El problema de todo esto es que Rousseau se equivocaba. Sí. El maestro inspirador de tantos buenos propósitos en política y pedagogía partía de presupuestos falsos. Falsos de solemnidad. Porque nuestro autor imagina un ser humano de laboratorio, a partir de elucubraciones que nada tienen que ver con la realidad. Porque “el Buen Salvaje” no existía en ninguna etnia ni continente. A Jean Jacques le hubiera bastado dar un paseo en una de las expediciones que patrocinaban las potencias marítimas de la época, para darse cuenta de que su buen salvaje era tan imaginario como el unicornio. Una corta estancia en cualquier poblado africano te hubiera hecho ver las traiciones, odios, violencias, mentiras que sacudían a cualquier sociedad humana, por “salvaje” que fuera.

Rousseau podría haberse inspirado en la vieja antropología cristiana, que ve en el ser humano un compendio de posibilidades, tanto para el bien como para el mal. Quizá hubiera aprendido algo de san Agustín, que tuvo tanto la experiencia del mal como la del perdón y la misericordia en su propia vida.
De no haber sido tan teórico, quizá hubiera tenido arrestos para educar a alguno de sus cinco hijos, habidos de su relación con Thérèse Lavasseur, en vez de entregarlos al hospicio, como hizo. No tuvo tiempo de educar a ninguno de ellos, ocupado como estaba en dar lecciones a otros de cómo había que educar.

Si sus prejuicios racionalistas no le hubieran hecho pellizcarse la nariz ante los textos de la antropología cristiana, habría encontrado pistas para entender la grandeza y miseria del ser humano, capaz de lo mejor y de lo peor.

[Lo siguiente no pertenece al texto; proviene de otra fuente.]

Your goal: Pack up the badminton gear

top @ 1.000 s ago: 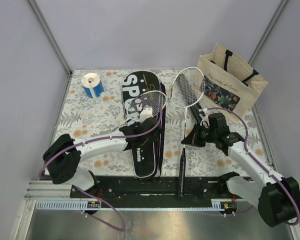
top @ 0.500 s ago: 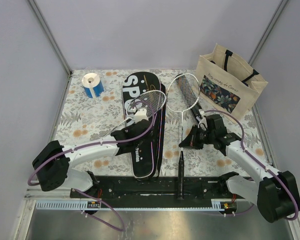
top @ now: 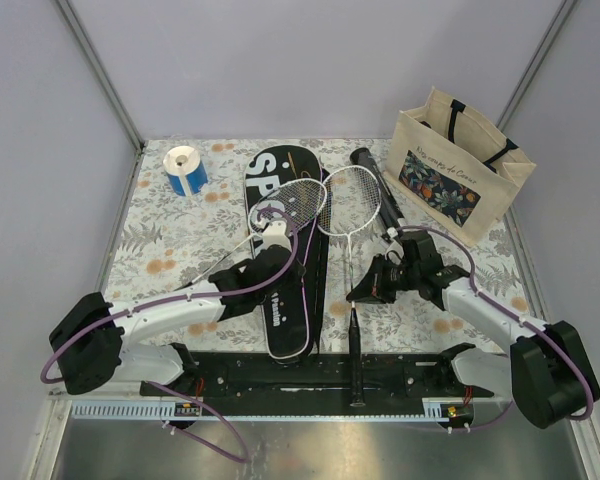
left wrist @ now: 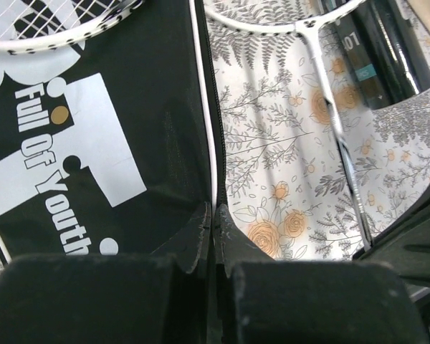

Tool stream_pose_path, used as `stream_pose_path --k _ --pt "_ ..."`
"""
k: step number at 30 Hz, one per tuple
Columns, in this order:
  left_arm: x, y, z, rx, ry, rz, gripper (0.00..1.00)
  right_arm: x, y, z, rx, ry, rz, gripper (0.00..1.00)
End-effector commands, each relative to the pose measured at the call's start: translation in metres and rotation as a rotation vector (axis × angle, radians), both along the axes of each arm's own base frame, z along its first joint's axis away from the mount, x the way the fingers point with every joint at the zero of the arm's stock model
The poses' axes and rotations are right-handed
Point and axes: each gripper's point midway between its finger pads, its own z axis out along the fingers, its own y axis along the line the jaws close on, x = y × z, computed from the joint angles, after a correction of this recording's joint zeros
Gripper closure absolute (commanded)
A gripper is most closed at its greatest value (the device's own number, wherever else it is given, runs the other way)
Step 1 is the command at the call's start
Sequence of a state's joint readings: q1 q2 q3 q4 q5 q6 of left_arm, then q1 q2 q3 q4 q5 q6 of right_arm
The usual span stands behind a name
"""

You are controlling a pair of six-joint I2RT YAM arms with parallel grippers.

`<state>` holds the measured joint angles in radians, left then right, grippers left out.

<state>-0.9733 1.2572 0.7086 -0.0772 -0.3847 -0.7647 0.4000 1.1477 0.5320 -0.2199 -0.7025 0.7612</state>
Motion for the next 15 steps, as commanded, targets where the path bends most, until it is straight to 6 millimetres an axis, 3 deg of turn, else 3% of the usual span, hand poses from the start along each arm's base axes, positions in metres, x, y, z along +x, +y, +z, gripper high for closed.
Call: stream_pose_path --k 1,12,15 --pt "0.006 -0.019 0.035 -0.124 -0.093 -0.050 1.00 0.001 0.019 0.023 0.113 -0.056 0.049 1.00" --pt "-0.004 -0.028 0.035 -0.088 -0.142 -0.199 1.00 -0.011 0.030 0.021 0.176 -0.009 0.172 1.00" --pt "-0.013 -0.035 0.035 -0.086 -0.142 -0.283 1.00 -0.006 0.032 0.019 0.162 -0.018 0.196 1.00"
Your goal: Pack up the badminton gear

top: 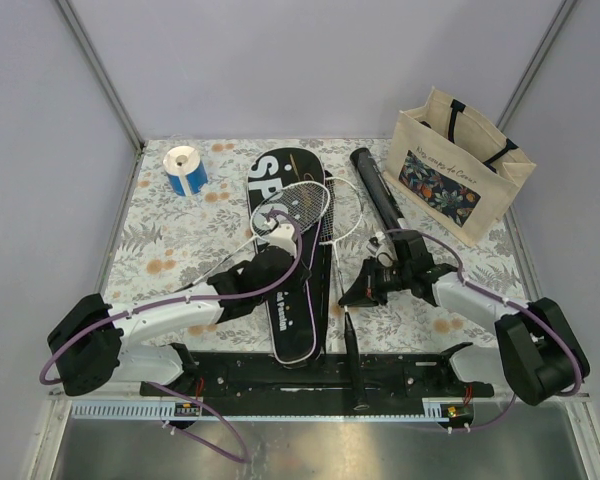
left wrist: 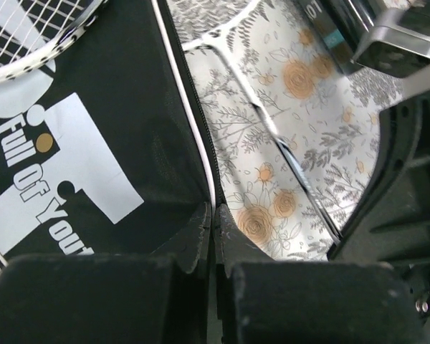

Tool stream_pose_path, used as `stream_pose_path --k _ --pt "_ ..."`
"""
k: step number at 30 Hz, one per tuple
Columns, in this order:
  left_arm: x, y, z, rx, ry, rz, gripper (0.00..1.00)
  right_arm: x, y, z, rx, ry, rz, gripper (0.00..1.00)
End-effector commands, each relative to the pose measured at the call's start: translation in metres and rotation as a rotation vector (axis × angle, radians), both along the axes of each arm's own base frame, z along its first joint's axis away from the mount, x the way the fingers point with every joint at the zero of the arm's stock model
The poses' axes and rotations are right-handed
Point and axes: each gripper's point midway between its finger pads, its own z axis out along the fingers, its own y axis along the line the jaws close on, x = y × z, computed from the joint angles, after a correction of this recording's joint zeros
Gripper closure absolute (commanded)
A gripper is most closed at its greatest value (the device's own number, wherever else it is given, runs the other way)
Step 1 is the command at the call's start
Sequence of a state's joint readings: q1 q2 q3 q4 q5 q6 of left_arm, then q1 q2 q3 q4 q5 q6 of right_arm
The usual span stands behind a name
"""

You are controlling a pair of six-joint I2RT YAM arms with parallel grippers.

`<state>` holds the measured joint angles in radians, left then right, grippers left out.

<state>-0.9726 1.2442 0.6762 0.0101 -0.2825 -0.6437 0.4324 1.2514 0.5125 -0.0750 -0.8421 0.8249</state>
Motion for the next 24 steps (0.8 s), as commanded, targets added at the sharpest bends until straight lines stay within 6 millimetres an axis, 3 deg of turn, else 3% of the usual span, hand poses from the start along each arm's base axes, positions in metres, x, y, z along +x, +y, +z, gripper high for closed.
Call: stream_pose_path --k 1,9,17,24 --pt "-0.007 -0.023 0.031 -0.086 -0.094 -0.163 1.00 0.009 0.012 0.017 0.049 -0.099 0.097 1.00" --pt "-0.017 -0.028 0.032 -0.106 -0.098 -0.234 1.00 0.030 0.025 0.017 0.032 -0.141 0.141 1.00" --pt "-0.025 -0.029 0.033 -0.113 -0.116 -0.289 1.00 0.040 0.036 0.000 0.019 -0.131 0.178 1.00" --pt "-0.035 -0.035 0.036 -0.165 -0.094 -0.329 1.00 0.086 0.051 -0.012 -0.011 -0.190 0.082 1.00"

Y el movimiento anarquista no hubiera sido tan iluso al imaginar que bastaba con dinamitar el viejo orden, para que surgiera como por arte de magia una nueva humanidad, basada en un hombre nuevo, incontaminado por las viejas estructuras del pasado decadente.

Porque el fantasma de Rousseau pervive en nuestras aulas; en las cátedras universitarias; en los despachos de la administración pública. Rousseau sigue inspirando a quienes piensan que basta conocer y educar para que todo vaya bien. Que todo es cuestión de añadir asignaturas al currículum para producir generaciones enteras de seres disciplinados, respetuosos y buenos ciudadanos.

Don Bosco apenas tuvo tiempo para escribir, porque se pasaba la vida educando. Pero, a diferencia de Rousseau, él tenía claro que cada joven es imagen de Dios, y también tenía claro, que esto no viene en los genes, ni es solo cuestión de aprender cómo hay que ser bueno en un contenido curricular. Que es necesario el acompañamiento, el ejemplo y la cercanía. Supo ver, más allá de las apariencias, la imagen de Dios en aquellos que otros consideraban delincuentes. Pero con el realismo de saber que también eran capaces del mal, y esto se lo hacía ver a ellos, instándolos a la autocrítica, fundamentados en la confianza que da el saberse queridos y perdonados por Alguien que siempre da la oportunidad de cambiar. A diferencia de Rousseau, no escribió mucho, pero dejó a la posteridad una lección de vida que sigue iluminando a millones de personas en todo el mundo.